┌──

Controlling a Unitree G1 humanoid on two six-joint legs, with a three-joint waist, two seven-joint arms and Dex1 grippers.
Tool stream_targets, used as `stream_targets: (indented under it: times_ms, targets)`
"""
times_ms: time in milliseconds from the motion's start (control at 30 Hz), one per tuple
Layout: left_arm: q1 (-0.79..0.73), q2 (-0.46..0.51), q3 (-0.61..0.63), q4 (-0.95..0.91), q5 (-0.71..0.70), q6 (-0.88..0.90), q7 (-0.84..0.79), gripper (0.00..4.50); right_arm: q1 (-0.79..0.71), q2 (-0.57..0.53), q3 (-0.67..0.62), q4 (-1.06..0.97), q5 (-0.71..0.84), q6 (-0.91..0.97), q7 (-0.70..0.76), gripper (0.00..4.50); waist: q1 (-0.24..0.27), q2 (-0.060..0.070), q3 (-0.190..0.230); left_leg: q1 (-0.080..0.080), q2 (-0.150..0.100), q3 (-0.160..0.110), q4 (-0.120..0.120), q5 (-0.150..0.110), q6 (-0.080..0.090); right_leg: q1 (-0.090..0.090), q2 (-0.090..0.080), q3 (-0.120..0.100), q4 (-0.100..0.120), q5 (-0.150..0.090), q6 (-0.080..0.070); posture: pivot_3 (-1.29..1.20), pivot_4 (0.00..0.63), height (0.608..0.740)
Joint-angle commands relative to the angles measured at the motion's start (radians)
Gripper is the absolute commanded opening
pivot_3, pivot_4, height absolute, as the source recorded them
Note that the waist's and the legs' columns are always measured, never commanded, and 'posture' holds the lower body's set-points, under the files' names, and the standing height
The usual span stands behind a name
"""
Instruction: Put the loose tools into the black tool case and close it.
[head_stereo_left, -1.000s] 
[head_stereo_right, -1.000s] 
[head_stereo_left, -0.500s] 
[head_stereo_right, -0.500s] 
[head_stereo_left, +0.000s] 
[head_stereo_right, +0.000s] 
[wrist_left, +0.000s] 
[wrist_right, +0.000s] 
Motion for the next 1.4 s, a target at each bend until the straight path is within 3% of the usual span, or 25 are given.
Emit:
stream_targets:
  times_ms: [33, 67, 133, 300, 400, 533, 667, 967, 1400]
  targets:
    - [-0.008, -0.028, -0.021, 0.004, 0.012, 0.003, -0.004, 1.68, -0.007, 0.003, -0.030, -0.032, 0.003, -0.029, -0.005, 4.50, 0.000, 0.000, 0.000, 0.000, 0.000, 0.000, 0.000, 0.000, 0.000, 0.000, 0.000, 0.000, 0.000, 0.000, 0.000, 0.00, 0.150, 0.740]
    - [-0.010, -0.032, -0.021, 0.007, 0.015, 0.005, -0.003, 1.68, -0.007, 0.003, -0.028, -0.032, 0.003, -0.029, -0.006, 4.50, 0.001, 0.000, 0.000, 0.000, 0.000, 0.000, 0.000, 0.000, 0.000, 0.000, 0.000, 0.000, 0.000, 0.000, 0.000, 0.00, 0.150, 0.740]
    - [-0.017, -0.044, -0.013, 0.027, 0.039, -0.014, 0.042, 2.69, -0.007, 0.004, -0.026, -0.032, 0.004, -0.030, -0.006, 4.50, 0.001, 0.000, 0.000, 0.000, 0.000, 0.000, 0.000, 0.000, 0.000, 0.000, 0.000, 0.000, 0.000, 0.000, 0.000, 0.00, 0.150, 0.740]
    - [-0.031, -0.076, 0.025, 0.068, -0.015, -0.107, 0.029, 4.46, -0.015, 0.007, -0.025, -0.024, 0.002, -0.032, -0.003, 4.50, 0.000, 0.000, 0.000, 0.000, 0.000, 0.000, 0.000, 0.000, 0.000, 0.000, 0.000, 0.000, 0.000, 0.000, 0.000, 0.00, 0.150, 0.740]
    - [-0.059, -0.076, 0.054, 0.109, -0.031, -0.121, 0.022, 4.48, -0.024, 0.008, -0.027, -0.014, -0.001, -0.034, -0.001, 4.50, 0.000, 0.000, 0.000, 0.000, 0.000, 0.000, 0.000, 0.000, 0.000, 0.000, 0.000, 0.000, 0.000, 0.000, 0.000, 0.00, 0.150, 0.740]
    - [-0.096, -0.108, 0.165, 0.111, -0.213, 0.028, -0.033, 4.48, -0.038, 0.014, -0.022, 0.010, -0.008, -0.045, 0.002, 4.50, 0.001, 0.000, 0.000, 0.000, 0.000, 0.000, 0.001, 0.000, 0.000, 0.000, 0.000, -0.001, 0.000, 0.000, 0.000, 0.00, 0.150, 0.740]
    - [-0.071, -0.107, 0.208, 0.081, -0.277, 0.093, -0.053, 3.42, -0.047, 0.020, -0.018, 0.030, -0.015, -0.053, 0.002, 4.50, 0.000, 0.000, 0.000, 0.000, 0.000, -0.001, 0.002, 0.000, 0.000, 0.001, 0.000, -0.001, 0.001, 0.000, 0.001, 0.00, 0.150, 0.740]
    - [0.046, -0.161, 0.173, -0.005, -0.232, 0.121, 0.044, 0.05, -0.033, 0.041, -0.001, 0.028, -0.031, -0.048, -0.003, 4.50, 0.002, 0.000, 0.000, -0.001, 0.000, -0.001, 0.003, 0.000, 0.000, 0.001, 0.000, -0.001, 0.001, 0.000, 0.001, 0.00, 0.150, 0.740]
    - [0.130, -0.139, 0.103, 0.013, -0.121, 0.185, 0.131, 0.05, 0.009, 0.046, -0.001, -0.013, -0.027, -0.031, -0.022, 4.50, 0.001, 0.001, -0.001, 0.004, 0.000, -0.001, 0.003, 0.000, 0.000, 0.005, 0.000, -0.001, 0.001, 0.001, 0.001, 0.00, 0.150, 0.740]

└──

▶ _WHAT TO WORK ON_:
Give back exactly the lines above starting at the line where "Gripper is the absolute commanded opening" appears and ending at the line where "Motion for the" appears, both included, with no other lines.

▶ _RESPONSE BELOW_:
Gripper is the absolute commanded opening
pivot_3, pivot_4, height absolute, as the source recorded them
Note that the waist's and the legs' columns are always measured, never commanded, and 'posture' holds the lower body's set-points, under the files' names, and the standing height
The usual span stands behind a name
"""
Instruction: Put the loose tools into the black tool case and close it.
[head_stereo_left, -1.000s] 
[head_stereo_right, -1.000s] 
[head_stereo_left, -0.500s] 
[head_stereo_right, -0.500s] 
[head_stereo_left, +0.000s] 
[head_stereo_right, +0.000s] 
[wrist_left, +0.000s] 
[wrist_right, +0.000s] 
Motion for the next 1.4 s, a target at each bend until the straight path is within 3% of the usual span, or 25 are given.

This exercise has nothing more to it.